Qinjie Ju 1, 2 René Chalon 2 Stéphane Derrode 1
1 imagine - Extraction de Caractéristiques et Identification
LIRIS - Laboratoire d'InfoRmatique en Image et Systèmes d'information
2 SICAL - Situated Interaction, Collaboration, Adaptation and Learning
LIRIS - Laboratoire d'InfoRmatique en Image et Systèmes d'information
Abstract : Eye-tracking has a very strong potential in human computer interaction (HCI) as an input modality, particularly in mobile situations. However, it lacks convenient action triggering methods. In our research, we investigate the combination of eye-tracking and fixed-gaze head movement, which allows us to trigger various commands without using our hands or changing gaze direction. In this instance, we have proposed a new algorithm for fixed-gaze head movement detection using only scene images captured by the scene camera equipped in front of the head-mounted eye-tracker, for the purpose of saving computation time. To test the performance of our fixedgaze head movement detection algorithm and the acceptance of triggering commands by these movements when the user’s hands are occupied by another task, we have designed and developed an experimental application known as EyeMusic.
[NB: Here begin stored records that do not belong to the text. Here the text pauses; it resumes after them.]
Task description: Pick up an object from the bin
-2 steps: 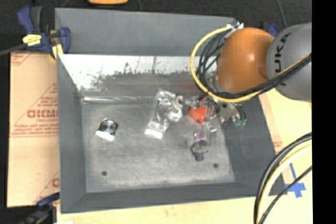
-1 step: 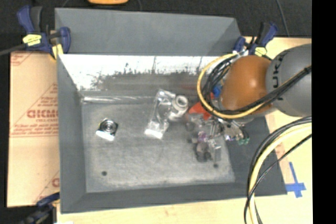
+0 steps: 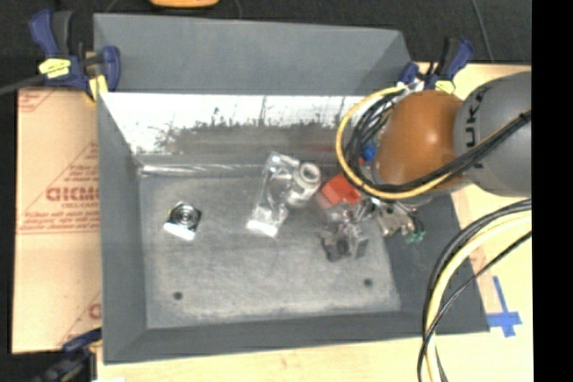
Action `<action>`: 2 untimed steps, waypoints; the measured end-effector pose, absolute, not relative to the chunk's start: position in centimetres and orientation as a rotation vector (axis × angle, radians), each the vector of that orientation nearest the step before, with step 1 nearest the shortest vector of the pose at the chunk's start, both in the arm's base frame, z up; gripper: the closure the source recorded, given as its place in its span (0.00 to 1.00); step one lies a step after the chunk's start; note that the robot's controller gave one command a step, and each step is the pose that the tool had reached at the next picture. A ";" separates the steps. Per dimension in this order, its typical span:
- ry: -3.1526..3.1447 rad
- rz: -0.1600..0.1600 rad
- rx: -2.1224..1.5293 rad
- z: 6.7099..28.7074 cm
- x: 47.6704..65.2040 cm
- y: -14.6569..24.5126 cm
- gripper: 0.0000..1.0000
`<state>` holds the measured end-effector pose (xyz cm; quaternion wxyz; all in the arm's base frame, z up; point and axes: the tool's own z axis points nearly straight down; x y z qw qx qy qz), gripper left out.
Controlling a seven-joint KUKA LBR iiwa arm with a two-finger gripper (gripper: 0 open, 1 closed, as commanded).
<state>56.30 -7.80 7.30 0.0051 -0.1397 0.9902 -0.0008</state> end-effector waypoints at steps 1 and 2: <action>3.105 -0.001 -0.437 7.1 56.2 -7.8 0.00; 3.105 -0.001 -0.436 7.1 56.2 -7.8 1.00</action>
Offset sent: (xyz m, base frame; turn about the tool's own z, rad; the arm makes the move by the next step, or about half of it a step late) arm 0.0000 0.0000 0.0000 0.0000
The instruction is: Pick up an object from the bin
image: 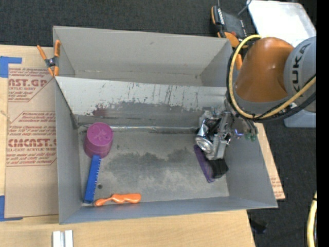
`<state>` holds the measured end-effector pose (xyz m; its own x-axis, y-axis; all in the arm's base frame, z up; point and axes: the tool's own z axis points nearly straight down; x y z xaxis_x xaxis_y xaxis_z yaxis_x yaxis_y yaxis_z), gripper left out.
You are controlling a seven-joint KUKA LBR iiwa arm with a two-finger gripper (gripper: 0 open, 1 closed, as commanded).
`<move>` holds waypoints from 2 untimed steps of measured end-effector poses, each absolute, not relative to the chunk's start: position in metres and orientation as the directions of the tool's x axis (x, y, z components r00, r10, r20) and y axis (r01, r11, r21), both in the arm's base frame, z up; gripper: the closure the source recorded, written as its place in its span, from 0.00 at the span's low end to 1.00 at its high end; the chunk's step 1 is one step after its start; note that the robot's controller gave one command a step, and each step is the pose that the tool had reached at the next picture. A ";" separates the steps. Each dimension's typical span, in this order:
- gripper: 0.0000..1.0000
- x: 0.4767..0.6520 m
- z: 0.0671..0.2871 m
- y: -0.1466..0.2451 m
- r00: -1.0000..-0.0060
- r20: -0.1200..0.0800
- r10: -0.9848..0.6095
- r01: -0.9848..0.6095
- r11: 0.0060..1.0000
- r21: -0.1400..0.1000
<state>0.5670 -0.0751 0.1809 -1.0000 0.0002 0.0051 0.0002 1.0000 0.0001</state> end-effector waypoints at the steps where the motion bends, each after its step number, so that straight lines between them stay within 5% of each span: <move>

The EyeMusic system is a music reading system, which can play the notes of a measure in a music score that the user does not understand. By making a voluntary head movement when fixing his/her gaze on the same point of a music score, the user can obtain the desired audio feedback. The design, development and usability testing of the first prototype for this application are presented in this paper. The usability of our application is confirmed by the experimental results, as 85% of participants were able to use all the head movements we implemented in the prototype. The average success rate of this application is 70%, which is partly influenced by the performance of the eye-tracker we use. The performance of our fixed-gaze head movement detection algorithm is 85%, and there were no significant differences between the performance of each head movement.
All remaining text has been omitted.